By Chris Brooks, CAGRD Policy Analyst
Sometimes, you have to modify the original plan. That is exactly what happened with the Liberty Aquifer Replenishment Facility.
In 2014, CAWCD (on behalf of the CAGRD) and Liberty Utilities entered into an innovative public-private partnership to develop a recharge project within Liberty’s West Valley water and sewer service territory. The recharge project, completed in 2017, was financed in part with capital from CAGRD but constructed and operated by Liberty. In return for CAGRD’s investment in the facility, Liberty agreed to a long-term lease for 2,400 AF per year of reclaimed water that CAGRD would use to meet its replenishment obligations in the area.
Prior to the opening of what was originally called the Liberty Aquifer Replenishment Facility, Liberty was disposing of treated wastewater by delivering it to an irrigation district in the Buckeye area more than ten miles to the west. Liberty, which provides water to several CAGRD member land subdivisions, was seeking a more sustainable option – something benefiting the aquifer that provided drinking water to their customers. Unfortunately, in its early years of operation, the facility did not perform as expected – only recharging approximately 25% of the volume of water it was designed for. This led Liberty to research and eventually construct modifications to the facility that have currently resulted in greatly improved recharge performance.

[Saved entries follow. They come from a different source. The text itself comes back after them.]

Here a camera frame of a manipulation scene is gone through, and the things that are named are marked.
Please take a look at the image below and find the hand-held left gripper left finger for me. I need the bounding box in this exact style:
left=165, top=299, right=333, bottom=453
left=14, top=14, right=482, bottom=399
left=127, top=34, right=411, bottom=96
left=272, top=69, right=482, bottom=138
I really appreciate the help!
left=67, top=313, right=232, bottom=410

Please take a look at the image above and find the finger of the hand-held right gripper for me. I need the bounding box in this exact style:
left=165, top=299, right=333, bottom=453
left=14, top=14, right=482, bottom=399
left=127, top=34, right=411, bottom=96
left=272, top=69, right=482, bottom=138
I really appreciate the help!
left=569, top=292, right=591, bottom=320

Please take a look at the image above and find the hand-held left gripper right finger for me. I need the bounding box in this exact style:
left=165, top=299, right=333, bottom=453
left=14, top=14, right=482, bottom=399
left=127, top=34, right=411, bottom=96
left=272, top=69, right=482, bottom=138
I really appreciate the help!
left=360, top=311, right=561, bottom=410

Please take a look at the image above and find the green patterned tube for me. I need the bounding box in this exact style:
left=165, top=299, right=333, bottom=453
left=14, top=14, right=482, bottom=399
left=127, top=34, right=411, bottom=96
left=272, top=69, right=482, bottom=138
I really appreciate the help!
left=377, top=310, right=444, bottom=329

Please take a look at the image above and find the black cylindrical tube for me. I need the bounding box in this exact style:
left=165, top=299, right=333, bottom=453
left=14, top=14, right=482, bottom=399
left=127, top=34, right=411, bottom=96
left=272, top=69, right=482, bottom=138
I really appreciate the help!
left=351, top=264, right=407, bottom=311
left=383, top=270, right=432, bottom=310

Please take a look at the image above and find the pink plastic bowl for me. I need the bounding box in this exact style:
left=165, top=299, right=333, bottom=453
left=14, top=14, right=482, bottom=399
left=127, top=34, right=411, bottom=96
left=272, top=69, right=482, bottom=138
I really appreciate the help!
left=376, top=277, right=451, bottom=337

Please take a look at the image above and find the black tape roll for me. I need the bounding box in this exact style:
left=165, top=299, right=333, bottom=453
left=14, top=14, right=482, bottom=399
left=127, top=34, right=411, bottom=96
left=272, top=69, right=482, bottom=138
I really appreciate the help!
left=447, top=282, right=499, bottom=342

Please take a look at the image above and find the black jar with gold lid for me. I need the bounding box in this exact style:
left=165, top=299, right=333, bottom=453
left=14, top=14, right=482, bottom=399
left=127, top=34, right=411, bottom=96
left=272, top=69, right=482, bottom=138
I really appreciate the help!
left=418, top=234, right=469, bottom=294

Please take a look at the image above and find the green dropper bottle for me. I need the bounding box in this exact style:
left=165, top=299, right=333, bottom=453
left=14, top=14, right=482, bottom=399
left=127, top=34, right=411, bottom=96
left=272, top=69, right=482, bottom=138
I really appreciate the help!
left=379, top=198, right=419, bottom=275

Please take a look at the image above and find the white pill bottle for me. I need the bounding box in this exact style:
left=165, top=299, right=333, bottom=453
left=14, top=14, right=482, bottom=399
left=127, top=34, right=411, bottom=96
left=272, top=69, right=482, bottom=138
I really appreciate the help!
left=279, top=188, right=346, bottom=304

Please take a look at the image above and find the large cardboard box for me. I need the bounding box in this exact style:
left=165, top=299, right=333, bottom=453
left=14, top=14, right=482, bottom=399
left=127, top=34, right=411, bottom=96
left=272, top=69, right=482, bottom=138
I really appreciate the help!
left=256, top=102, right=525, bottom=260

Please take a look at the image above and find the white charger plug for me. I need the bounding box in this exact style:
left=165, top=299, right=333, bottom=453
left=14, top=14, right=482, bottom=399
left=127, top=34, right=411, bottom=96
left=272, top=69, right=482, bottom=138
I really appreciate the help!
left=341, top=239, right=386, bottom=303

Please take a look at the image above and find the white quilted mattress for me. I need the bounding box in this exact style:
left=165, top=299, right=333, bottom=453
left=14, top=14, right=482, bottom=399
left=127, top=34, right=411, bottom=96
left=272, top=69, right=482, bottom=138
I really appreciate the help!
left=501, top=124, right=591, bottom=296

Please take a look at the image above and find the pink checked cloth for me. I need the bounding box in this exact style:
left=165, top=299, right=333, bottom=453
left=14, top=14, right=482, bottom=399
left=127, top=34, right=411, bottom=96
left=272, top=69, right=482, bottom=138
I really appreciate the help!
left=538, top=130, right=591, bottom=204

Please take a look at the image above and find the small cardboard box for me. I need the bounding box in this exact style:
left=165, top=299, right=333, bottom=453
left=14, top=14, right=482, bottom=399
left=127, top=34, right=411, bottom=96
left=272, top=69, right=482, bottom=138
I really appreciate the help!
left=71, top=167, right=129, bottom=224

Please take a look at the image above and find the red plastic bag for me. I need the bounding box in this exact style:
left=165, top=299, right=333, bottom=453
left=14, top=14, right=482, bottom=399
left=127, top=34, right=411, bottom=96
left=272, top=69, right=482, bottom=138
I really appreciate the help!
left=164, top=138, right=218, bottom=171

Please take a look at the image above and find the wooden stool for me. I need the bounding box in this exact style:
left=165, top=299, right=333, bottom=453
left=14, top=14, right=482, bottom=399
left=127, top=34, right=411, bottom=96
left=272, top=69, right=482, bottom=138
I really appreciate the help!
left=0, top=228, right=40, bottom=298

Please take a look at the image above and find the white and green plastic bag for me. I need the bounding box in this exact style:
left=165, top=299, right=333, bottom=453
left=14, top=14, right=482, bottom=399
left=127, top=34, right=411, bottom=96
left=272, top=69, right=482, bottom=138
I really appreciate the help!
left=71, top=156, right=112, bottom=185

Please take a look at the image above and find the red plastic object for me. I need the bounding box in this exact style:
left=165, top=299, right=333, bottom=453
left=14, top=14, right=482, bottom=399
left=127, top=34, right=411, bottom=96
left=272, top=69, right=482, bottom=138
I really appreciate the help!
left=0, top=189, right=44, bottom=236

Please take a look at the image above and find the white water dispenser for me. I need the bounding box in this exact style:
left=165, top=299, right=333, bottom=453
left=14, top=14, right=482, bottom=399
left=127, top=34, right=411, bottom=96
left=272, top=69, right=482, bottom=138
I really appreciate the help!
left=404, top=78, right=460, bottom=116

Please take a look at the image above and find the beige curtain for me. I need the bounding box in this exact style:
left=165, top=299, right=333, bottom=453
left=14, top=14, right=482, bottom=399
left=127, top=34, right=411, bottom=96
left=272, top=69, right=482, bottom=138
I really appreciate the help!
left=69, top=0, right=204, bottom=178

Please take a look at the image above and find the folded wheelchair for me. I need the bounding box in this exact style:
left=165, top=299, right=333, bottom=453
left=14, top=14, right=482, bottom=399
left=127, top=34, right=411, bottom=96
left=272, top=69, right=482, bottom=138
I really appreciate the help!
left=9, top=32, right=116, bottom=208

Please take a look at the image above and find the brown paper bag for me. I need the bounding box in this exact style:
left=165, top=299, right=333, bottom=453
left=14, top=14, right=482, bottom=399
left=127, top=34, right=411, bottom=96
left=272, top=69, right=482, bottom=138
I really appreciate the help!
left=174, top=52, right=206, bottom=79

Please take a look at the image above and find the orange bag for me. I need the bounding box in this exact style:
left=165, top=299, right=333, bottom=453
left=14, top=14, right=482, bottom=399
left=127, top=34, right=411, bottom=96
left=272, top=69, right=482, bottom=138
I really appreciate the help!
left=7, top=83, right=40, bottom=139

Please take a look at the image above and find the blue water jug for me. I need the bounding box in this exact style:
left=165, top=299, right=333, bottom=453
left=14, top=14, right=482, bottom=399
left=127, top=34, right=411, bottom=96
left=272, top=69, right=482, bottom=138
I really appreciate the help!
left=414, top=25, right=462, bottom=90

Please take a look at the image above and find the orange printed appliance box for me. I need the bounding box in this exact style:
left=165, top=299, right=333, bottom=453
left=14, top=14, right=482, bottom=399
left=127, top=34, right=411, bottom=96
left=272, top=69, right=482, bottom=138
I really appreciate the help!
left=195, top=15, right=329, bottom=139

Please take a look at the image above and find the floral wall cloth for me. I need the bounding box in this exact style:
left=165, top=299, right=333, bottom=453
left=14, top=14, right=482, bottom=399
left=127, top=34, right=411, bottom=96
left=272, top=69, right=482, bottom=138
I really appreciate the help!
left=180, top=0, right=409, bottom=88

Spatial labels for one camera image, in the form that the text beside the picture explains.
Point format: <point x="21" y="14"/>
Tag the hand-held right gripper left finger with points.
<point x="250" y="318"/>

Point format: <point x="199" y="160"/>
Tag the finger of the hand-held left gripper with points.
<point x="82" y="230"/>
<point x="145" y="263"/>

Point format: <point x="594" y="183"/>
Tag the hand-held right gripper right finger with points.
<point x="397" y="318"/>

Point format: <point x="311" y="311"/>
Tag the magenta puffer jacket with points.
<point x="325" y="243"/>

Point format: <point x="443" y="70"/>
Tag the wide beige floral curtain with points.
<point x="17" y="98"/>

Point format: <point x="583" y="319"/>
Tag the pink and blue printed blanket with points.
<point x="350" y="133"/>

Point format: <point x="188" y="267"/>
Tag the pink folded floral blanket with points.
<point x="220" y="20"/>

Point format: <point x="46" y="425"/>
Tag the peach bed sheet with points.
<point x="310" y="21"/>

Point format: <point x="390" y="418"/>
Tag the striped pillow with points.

The re-christened Sustainable Effluent to Aquifer Project (SEAP) that began operation in 2020 contains modifications to one of the four original basins – using a series of trenches and borings in the basin bottom to facilitate greater recharge below a low permeability layer that was discovered beneath portions of the facility. These modifications have roughly doubled the functional recharge capacity of the facility – allowing it to recharge nearly all of the CAGRD leased water. Future work to add trenches and boreholes to a second basin at the facility should allow Liberty to recharge nearly all of the reclaimed water produced at its Palm Valley Water Reclamation Facility in the SEAP in future years.
Liberty modifications to basin #3 (see photo)
- Installed 8 equally spaced trenches in basin bottom; 200’ long, 4’ wide, 10’ deep
- Each trench has 5 equally spaced boreholes; 40’ deep, 4’ diameter
- Trenches lined with geotextile material to prevent infiltration of fine sediment
- Boreholes and trenches backfilled with gravel
- 4-inch PVC pipes deliver reclaimed water to each borehole
Chris Brooks is a Senior Policy Analyst with the CAGRD where he works primarily on water supply acquisitions to support CAGRD water replenishment activities.